> WORK REQUIRED:
If a line below includes the string "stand", copy it.

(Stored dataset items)
· · · · ·

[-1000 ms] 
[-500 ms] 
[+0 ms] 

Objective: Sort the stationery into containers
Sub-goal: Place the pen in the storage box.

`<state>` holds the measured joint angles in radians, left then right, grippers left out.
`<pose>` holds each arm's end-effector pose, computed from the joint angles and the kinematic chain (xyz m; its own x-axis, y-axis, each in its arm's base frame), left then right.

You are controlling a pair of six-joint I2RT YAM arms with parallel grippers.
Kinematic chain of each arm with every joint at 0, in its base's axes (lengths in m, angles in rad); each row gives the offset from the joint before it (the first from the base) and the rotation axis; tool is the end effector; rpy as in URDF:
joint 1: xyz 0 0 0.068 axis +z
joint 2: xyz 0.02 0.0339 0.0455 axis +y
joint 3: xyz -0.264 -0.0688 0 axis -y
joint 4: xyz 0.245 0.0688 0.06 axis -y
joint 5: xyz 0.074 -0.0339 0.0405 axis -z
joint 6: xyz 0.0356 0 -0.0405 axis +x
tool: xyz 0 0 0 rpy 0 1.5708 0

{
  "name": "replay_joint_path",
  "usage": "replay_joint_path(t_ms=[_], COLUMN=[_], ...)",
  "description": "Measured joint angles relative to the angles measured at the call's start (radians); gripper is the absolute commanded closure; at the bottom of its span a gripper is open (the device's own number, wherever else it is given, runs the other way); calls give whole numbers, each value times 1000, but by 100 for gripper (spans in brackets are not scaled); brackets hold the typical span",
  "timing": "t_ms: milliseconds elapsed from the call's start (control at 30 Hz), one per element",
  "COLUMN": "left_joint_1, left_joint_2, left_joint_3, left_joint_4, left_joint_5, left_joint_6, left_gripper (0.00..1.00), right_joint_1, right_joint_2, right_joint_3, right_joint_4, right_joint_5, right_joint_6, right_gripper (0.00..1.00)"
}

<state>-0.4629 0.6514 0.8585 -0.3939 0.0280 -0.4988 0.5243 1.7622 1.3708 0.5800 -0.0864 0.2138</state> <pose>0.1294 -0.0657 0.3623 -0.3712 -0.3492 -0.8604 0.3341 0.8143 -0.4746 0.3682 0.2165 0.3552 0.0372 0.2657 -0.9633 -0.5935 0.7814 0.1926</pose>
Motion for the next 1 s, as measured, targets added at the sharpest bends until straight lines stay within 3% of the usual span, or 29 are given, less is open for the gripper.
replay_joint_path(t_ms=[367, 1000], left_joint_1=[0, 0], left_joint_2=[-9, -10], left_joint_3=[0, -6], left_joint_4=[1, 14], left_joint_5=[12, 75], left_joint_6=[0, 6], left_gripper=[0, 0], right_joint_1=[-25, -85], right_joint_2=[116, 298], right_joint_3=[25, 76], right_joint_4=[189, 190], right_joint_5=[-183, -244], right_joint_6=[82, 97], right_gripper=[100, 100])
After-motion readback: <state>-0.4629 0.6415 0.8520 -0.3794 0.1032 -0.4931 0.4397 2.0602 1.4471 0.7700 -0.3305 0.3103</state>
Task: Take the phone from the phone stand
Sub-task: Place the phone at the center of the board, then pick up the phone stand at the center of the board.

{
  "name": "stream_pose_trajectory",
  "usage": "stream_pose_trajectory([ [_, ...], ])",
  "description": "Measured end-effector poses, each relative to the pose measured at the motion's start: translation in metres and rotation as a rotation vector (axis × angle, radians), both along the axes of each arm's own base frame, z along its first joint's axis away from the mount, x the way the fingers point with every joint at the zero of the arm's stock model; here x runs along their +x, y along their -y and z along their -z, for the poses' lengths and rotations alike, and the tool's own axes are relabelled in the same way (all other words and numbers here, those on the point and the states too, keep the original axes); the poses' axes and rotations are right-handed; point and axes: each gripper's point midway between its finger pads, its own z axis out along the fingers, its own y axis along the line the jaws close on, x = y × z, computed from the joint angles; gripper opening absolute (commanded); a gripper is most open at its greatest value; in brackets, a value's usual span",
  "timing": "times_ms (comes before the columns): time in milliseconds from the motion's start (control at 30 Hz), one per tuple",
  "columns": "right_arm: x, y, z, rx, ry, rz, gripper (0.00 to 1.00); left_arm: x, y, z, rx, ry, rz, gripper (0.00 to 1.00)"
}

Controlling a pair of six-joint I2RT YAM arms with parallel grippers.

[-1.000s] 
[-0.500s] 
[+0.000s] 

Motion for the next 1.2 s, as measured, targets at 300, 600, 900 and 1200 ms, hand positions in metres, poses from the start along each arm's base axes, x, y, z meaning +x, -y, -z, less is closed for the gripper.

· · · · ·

> ANSWER FOR THIS EXERCISE:
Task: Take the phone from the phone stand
Sub-task: Place the phone at the center of the board, then pick up the phone stand at the center of the board.

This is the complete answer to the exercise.